## TASK DIRECTIONS
Return, word for word, the lines of the listing below from the one with "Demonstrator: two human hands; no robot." through the one with "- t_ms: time", and no other lines.

- - - -

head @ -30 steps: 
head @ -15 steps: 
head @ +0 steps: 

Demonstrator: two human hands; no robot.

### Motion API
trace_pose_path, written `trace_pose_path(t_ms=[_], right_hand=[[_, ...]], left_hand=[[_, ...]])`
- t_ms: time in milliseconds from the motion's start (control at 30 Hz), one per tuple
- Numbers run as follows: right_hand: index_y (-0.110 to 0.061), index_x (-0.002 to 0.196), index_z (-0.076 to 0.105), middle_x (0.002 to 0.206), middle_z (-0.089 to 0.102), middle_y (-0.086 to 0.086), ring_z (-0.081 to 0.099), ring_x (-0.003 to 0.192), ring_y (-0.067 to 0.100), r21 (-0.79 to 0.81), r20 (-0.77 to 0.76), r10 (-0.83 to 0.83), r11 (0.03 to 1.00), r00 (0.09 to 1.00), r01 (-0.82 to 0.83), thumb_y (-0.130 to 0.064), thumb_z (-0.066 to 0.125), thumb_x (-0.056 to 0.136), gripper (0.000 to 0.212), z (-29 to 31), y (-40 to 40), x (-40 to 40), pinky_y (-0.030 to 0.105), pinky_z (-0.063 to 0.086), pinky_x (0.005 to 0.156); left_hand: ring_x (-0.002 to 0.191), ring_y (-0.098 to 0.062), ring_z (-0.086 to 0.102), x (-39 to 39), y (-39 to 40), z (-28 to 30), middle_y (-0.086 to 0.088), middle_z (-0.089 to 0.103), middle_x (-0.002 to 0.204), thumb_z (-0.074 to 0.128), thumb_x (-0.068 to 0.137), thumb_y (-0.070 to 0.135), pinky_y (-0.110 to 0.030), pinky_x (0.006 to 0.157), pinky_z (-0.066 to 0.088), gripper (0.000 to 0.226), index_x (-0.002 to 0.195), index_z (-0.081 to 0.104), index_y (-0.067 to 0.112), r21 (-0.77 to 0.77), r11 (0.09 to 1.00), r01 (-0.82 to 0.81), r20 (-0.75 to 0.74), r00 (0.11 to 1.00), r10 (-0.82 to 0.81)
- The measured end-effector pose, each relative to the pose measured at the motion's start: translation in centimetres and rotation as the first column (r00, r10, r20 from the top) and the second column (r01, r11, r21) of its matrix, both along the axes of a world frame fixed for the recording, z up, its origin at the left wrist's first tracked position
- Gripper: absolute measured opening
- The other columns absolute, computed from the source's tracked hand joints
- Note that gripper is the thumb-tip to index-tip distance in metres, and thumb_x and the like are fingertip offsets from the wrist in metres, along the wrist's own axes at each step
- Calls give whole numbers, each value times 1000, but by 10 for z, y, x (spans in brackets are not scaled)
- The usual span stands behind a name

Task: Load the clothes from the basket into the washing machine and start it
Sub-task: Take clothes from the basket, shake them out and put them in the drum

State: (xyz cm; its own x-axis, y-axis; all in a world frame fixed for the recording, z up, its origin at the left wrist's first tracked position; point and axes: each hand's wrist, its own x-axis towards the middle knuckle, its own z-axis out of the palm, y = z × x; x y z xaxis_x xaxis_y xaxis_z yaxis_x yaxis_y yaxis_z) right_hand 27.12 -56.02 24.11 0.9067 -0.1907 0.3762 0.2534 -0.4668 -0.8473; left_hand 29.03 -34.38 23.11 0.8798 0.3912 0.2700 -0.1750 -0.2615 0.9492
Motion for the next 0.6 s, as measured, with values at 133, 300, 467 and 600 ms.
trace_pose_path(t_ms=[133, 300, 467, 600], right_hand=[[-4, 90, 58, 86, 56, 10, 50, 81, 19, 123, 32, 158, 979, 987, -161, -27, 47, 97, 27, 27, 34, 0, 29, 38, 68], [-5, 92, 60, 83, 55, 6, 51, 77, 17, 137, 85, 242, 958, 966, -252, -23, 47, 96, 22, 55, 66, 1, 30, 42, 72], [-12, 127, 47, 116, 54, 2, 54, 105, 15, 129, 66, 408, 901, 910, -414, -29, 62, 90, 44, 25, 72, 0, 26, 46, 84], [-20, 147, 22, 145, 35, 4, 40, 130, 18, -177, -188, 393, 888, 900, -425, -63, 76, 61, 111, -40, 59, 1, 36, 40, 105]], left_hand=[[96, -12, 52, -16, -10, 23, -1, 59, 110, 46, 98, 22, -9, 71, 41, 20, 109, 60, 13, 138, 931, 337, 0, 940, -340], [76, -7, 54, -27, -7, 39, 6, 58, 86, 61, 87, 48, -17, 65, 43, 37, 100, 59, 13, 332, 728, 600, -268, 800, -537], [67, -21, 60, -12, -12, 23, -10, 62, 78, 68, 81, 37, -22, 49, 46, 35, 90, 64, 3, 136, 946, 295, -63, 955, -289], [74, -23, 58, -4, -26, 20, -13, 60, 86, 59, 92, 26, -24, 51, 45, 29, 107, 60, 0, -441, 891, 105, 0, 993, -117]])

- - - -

## FINISHED TASK
Demonstrator: two human hands; no robot.

### Motion API
trace_pose_path, written `trace_pose_path(t_ms=[_], right_hand=[[_, ...]], left_hand=[[_, ...]])`
- t_ms: time in milliseconds from the motion's start (control at 30 Hz), one per tuple

That is the entire output.